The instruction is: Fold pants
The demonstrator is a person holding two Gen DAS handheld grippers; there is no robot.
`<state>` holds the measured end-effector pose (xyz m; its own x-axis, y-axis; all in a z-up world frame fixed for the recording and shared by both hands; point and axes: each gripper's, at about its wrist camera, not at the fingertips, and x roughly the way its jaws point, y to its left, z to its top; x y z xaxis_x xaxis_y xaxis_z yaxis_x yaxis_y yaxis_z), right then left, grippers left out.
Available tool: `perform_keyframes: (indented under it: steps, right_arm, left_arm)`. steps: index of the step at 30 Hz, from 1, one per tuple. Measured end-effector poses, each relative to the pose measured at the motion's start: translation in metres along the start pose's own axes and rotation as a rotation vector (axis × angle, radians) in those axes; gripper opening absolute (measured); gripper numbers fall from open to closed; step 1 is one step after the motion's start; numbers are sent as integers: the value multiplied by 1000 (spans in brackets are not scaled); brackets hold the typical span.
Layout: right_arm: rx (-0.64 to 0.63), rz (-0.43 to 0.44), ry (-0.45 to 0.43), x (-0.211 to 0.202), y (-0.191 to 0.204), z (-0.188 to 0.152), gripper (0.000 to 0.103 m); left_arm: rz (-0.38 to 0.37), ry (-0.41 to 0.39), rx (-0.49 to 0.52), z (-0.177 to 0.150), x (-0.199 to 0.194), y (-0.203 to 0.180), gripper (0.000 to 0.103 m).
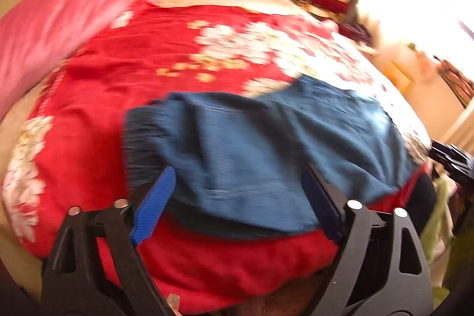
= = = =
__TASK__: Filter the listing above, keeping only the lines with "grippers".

__SOLUTION BELOW__:
The demonstrator is a person holding two Gen DAS handheld grippers; there is no robot.
`<state>` holds the measured end-effector pose (xyz m; its own x-axis, y-axis; all in a z-up world frame fixed for the recording and shared by both hands; point and axes: each gripper's, at about its wrist camera, not at the fingertips, and x roughly the way its jaws point, y to its left, z to its top; x y z xaxis_x xaxis_y xaxis_z yaxis_x yaxis_y yaxis_z), right then left, grippers left out.

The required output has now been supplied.